Opposition parties, including the Bangladesh Nationalist Party (BNP), have expressed fears of a rigged election and declared their intention to boycott the polls. In response to the announcement, opposition leaders have called for a nationwide strike on Thursday, heightening the risk of increased unrest and potential conflict.
The ruling party, led by Prime Minister Sheikh Hasina, has been in power for the past 15 years and is widely expected to secure a fourth term if the opposition boycott proceeds. Despite overseeing significant economic growth, Hasina has faced criticism for alleged democratic backsliding and accusations of vote-rigging in the previous two elections.
The opposition, consisting of various parties including the BNP and Islamist groups such as Jamaat-e-Islami and Islami Andolon Bangladesh (IAB), has demanded elections conducted by a neutral caretaker government.
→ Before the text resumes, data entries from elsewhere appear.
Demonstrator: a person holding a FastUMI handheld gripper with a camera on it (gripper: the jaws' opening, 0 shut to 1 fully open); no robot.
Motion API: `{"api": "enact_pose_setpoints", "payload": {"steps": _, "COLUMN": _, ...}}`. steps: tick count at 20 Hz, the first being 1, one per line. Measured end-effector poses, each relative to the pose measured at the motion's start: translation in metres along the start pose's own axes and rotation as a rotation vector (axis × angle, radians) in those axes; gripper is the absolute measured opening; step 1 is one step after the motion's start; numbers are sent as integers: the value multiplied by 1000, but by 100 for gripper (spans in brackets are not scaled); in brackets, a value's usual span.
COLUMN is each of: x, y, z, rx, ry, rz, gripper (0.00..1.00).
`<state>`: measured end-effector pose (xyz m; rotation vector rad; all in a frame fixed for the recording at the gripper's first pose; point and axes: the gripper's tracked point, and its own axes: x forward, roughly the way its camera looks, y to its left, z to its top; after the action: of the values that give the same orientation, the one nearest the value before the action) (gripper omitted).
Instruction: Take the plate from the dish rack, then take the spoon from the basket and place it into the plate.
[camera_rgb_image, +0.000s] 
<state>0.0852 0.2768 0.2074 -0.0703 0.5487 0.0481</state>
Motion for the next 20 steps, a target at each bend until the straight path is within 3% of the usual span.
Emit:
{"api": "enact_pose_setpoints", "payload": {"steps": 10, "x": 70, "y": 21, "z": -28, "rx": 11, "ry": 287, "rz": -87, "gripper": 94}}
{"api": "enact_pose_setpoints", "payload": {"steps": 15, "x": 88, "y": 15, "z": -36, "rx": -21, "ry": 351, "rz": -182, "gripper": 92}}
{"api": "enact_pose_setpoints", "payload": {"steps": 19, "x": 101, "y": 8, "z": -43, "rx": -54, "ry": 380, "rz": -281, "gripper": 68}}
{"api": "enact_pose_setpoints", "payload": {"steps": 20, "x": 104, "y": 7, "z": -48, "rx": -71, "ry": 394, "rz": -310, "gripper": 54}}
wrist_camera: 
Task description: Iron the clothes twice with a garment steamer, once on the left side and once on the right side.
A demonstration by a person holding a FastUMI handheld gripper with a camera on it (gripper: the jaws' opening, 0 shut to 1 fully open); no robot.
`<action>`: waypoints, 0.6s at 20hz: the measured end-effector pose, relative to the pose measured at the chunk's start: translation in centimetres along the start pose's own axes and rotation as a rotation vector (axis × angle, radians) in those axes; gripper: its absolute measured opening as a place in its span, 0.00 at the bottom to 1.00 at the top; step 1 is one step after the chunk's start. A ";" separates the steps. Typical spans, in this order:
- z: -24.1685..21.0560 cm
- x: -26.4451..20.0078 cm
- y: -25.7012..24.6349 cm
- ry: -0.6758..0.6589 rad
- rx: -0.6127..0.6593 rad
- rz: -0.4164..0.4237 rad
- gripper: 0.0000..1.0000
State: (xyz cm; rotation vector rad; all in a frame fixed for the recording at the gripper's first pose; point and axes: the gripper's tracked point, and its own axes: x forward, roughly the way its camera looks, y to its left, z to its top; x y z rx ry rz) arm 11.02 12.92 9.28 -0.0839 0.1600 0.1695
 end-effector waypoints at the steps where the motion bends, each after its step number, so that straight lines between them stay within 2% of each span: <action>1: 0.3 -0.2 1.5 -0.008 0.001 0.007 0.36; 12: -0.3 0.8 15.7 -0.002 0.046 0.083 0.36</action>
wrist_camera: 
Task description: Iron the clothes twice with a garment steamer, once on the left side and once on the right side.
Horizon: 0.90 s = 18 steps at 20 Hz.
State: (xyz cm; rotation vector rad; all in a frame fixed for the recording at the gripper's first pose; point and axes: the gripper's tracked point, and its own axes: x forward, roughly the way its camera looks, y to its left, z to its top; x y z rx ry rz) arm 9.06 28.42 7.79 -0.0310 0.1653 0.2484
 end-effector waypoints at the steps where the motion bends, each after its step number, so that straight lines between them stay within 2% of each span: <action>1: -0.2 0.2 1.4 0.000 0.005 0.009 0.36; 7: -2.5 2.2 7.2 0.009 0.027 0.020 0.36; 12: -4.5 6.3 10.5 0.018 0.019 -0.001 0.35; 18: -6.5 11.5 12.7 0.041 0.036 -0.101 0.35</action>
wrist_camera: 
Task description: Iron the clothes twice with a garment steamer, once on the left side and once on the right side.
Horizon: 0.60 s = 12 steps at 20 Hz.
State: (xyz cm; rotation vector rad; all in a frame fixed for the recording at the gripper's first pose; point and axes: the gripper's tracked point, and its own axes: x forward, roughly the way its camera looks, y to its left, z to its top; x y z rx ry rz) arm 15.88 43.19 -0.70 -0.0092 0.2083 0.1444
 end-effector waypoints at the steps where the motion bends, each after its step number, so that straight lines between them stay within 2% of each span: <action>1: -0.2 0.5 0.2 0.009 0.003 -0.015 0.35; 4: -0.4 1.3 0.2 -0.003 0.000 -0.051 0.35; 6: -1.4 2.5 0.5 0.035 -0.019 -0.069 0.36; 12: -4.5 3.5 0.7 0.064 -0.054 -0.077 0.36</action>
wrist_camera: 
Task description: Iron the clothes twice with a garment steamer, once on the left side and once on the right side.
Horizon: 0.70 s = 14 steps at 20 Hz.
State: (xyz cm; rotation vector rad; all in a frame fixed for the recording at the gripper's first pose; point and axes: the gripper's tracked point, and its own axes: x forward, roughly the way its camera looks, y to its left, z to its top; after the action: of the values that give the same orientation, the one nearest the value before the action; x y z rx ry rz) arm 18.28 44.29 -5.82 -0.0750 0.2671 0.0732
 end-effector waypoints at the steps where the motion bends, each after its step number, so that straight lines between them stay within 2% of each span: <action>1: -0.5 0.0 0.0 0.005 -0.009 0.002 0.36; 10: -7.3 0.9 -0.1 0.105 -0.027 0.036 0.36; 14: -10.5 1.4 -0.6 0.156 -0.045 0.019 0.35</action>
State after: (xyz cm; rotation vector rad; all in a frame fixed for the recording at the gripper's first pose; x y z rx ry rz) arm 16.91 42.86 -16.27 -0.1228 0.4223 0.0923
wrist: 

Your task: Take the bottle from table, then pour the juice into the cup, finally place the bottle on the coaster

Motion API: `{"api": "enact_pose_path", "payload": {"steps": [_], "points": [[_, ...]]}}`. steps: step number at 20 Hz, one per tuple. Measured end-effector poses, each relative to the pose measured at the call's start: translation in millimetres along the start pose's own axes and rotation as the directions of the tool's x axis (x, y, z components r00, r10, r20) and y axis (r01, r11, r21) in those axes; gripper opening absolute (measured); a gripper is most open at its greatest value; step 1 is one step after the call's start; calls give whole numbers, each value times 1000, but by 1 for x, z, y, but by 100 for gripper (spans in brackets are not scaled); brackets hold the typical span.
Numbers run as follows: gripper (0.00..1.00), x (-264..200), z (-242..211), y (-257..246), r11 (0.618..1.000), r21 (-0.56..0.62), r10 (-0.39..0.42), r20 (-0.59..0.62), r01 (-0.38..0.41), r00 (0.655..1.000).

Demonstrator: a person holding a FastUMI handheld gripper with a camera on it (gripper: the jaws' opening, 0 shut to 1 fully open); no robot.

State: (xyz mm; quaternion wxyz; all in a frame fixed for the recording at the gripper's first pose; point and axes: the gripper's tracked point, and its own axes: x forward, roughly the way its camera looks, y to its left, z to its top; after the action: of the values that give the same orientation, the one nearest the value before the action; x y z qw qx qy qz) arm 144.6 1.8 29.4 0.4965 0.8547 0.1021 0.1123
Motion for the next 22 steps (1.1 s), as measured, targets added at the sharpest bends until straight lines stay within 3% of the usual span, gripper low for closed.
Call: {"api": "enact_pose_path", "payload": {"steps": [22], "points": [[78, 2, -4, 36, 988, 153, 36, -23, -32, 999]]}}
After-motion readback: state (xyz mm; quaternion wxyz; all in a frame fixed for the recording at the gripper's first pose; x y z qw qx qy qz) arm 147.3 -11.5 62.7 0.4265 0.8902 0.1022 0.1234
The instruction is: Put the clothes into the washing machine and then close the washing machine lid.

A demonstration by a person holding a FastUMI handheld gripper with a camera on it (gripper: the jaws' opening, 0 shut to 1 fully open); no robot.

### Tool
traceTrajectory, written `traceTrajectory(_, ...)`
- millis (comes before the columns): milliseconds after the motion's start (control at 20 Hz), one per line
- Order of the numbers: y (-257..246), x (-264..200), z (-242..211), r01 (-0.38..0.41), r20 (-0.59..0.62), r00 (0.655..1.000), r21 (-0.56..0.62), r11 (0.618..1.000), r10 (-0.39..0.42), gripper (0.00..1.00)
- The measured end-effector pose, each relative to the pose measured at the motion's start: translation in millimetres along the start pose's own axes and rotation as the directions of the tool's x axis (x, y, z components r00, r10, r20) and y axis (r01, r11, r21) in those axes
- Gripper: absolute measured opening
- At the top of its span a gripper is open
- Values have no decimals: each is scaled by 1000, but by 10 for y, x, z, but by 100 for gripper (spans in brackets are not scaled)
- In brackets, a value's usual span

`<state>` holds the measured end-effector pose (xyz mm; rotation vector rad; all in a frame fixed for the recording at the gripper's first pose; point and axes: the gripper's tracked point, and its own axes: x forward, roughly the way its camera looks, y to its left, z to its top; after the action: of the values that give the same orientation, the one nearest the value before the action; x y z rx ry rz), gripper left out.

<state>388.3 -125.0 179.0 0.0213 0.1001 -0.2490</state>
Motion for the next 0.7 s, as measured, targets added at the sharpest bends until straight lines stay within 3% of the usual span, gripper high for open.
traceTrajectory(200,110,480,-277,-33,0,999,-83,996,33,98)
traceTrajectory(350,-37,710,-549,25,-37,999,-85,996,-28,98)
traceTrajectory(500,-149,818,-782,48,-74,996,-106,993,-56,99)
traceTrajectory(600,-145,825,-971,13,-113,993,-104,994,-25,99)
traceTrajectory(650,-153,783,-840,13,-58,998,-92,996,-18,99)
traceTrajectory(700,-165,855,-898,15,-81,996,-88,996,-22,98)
The government’s response to these demands has been a crackdown on opposition figures, with key BNP leaders and thousands of supporters arrested.
The BNP’s rejection of the polls was reiterated by its spokesperson, Ruhul Kabir Rizvi, who, fearing arrest, delivered a press conference online, stating, “An election under this government is a complete lie. We reject this biased election commission.” He went on to warn that the country was being “pushed towards conflict.”
Supporters of the Islami Andolon Bangladesh party staged a protest outside the election commission office, expressing their discontent with the electoral process. While party members claimed participation from over 10,000 individuals, the police estimated the numbers to be around 3,000.
The announcement of the election date follows recent attempts by the US ambassador to Bangladesh, Peter Haas, to mediate discussions between leaders of the major political parties to break the ongoing political impasse. The United States and the European Union have consistently urged the Bangladeshi government to ensure free and fair elections.
As the nation braces for a politically charged period leading up to the January 7 election, concerns linger about the potential for further unrest and the implications for the democratic process in Bangladesh.